▶ _ABOUT THIS TASK_: Going line by line through the material below, tally those that contain the word "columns" and give the count by itself.

▶ _AVAILABLE DATA_:
[Start of Attachment]
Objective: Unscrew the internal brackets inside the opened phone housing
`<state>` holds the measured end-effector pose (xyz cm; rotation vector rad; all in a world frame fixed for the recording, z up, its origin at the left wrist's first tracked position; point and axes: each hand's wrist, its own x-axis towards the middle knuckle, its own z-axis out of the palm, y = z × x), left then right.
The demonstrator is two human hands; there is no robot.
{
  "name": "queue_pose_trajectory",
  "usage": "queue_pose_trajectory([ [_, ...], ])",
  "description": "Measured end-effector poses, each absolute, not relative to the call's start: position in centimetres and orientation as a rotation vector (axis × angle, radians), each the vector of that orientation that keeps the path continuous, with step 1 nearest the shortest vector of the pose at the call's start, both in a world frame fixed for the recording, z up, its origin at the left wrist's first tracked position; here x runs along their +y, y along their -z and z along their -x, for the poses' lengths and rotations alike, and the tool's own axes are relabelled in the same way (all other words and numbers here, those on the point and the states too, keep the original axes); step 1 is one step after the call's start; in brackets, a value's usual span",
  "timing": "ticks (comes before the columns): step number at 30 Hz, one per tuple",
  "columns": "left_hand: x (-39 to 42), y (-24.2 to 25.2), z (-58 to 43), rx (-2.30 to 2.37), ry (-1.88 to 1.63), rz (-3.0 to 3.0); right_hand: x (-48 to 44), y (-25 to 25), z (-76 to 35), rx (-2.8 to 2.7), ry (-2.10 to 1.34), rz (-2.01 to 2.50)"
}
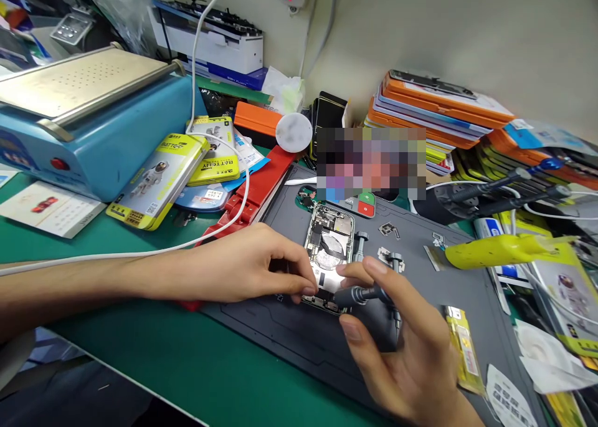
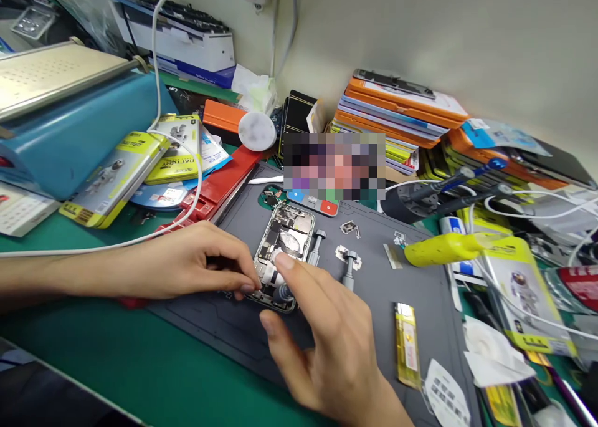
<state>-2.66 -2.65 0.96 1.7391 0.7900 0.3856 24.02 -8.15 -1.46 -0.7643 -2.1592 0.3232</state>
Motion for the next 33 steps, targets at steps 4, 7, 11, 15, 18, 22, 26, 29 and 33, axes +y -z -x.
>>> queue_pose_trajectory([
  [4,-2.7,-1.0,2.7,0.797,-0.389,-1.768,-8.1,1.3,-23.8,-2.156,-0.383,0.738],
  [7,-2.7,-1.1,2.7,0.803,-0.376,-1.769,-8.2,1.3,-24.0,-2.152,-0.41,0.746],
  [11,-2.6,-1.1,2.7,0.8,-0.369,-1.769,-8.4,1.7,-24.2,-2.106,-0.424,0.756],
  [15,-2.7,-1.0,2.7,0.772,-0.389,-1.775,-8.5,2.0,-24.0,-2.106,-0.39,0.812],
  [18,-2.6,-0.9,2.7,0.757,-0.397,-1.773,-8.6,2.1,-23.5,-1.991,-0.385,0.938],
  [22,-2.5,-0.9,2.8,0.751,-0.395,-1.751,-8.9,1.7,-22.8,-1.732,-0.554,0.916],
  [26,-2.5,-0.8,2.7,0.739,-0.399,-1.754,-8.9,1.3,-22.4,-1.7,-0.611,0.896],
  [29,-2.5,-0.7,2.7,0.725,-0.403,-1.765,-8.8,0.9,-22.2,-1.797,-0.584,0.896],
  [33,-2.6,-0.9,2.7,0.708,-0.379,-1.799,-8.5,0.5,-22.2,-1.76,-0.561,0.953],
])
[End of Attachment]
▶ _EXPECTED ANSWER_: 2